→ What to produce
Please reproduce the lines of the records below from the one holding "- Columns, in" through the one holding "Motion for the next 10", inclusive, skipping all pictures.

→ Data entries
==================================================
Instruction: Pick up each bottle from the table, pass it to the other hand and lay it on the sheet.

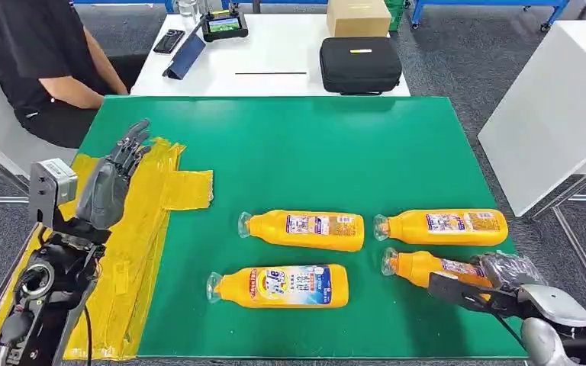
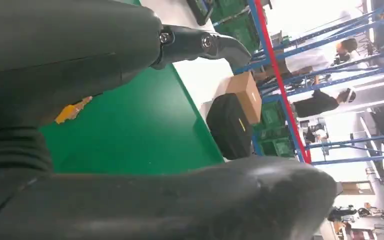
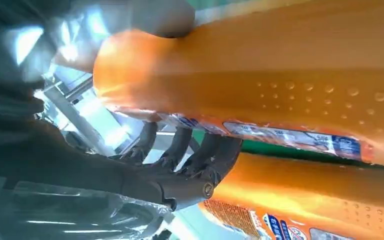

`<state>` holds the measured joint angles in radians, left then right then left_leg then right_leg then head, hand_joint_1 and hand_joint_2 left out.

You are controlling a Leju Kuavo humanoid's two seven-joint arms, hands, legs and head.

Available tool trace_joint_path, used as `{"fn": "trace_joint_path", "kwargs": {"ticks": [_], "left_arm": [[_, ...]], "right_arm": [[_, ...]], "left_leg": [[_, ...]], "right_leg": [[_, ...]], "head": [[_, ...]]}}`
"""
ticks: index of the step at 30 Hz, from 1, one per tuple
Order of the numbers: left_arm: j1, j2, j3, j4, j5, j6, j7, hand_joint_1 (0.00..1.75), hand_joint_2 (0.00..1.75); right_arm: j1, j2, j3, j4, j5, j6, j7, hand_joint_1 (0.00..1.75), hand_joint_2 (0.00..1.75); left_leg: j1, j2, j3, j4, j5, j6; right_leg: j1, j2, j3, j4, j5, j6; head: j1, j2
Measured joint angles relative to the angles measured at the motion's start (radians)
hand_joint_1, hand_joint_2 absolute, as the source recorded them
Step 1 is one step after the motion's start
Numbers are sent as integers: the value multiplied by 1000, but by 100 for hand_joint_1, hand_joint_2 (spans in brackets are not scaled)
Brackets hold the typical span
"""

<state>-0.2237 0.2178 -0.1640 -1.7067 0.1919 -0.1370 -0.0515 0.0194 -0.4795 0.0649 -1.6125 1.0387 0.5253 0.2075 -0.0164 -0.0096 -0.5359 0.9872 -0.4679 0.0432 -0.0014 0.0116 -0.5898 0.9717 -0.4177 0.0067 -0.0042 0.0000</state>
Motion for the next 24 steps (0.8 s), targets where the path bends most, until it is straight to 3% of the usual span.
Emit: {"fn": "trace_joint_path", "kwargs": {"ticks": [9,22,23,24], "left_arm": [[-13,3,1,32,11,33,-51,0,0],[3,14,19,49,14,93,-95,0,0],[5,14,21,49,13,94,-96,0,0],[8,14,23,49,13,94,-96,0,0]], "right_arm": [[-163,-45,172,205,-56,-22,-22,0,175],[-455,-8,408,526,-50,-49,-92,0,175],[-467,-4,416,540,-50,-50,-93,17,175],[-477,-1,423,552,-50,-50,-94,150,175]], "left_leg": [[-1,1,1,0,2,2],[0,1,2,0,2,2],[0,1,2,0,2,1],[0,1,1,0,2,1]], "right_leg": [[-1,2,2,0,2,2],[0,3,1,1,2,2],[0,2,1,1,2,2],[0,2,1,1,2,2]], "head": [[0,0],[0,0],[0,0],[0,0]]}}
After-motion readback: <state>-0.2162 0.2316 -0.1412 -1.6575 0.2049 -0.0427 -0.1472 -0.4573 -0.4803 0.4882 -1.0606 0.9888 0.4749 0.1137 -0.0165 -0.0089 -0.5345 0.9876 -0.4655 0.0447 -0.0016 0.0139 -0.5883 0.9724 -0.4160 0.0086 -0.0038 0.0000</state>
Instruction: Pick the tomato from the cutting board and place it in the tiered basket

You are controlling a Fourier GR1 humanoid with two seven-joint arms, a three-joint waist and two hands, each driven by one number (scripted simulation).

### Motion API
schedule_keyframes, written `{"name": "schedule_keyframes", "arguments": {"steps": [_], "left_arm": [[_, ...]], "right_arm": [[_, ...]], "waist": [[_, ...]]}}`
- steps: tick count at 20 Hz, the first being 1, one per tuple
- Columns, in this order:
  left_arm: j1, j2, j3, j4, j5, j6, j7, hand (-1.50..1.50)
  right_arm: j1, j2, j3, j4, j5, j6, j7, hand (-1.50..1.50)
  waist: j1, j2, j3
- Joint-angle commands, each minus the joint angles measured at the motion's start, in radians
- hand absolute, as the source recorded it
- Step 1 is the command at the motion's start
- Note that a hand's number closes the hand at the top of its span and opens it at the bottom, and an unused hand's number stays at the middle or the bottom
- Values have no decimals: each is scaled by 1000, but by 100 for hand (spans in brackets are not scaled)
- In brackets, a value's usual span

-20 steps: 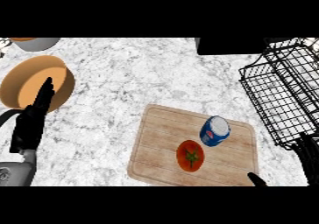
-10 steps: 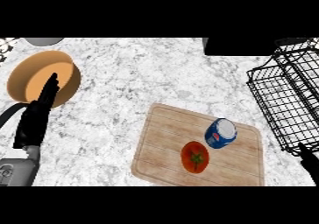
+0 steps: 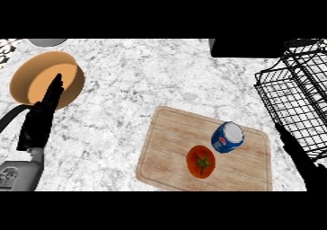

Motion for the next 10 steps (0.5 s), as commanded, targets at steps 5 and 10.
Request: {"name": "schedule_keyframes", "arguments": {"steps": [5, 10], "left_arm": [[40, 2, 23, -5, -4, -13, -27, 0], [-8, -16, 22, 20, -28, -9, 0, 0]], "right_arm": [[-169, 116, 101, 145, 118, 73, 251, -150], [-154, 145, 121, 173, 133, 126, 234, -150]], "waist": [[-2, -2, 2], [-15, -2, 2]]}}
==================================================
→ Answer section
- Columns, in this order:
  left_arm: j1, j2, j3, j4, j5, j6, j7, hand (-1.50..1.50)
  right_arm: j1, j2, j3, j4, j5, j6, j7, hand (-1.50..1.50)
  waist: j1, j2, j3
- Joint-angle commands, each minus the joint angles measured at the motion's start, in radians
- hand absolute, as the source recorded it
- Step 1 is the command at the motion's start
- Note that a hand's number closes the hand at the top of its span and opens it at the bottom, and an unused hand's number stays at the middle or the bottom
- Values have no decimals: each is scaled by 1000, but by 100 for hand (spans in brackets are not scaled)
- In brackets, a value's usual span

-20 steps: 
-10 steps: 
+0 steps: 

Motion for the next 10 steps (0.5 s), as commanded, targets at steps 5 and 10.

The output requires no further additions.